Background technique
Biosensor, which refers to, utilizes biological substance (such as enzyme, protein, DNA, antibody, antigen, biomembrane, microorganism, thin
Born of the same parents etc.) it is used as recognition component, biochemical reaction is transformed into physics, the chemical signal that can be quantified, thus allows for living matter
The device for detecting and monitoring with chemical substance.The main functional elements of biosensor are bioactive substances, this substance
Interaction can be generated with target target molecule, and the result of this interaction is converted to physics or change for detection
Learn information.Biosensor has the characteristics that highly selective, small in size, response is fast, instrument cost is low.
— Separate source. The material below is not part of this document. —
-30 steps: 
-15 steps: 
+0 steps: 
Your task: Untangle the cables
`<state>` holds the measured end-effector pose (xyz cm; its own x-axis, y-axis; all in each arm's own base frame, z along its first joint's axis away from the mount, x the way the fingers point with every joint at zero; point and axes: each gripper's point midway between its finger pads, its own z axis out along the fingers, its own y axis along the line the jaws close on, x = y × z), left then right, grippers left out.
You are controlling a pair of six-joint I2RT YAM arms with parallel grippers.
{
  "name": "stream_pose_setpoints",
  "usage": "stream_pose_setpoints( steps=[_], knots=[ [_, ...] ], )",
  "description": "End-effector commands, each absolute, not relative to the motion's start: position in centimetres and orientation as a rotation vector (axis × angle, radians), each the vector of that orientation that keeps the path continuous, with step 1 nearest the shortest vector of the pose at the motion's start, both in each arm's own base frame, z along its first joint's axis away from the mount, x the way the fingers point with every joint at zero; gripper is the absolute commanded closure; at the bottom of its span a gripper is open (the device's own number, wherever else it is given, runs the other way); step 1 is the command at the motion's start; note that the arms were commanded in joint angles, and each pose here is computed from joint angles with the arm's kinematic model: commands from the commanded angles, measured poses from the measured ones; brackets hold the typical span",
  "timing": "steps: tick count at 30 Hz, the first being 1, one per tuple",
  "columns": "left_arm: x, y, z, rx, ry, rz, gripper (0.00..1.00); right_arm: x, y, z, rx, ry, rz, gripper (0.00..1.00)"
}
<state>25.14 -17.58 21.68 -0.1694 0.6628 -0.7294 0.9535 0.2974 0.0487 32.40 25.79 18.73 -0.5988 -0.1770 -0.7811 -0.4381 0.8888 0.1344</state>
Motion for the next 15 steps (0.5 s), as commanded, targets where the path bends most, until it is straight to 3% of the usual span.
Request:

The working principle of DNA sensor is, single stranded DNA and target fixed on the electrode using single stranded DNA as recognition component
The bio signal that DNA hydridization generates, converted element are converted into discernible signal.DNA electrochemica biological sensor has selection
Property it is strong, preparation is simple, rapid reaction the advantages that.When not having object, the form of the single-chain nucleic acid chain in solution is uncertain
, it can form various space conformations.After object is added, due to the complementary pairing between nucleic acid base, electrostatic force, model
De Huali, Hyarogen-bonding etc., nucleic acid chains are folded into a variety of space structures, such as hair clip type (hairpin), false knot
(pseudoknot), G- tetrad (G-quartet), the structures such as stem ring (stem-loop).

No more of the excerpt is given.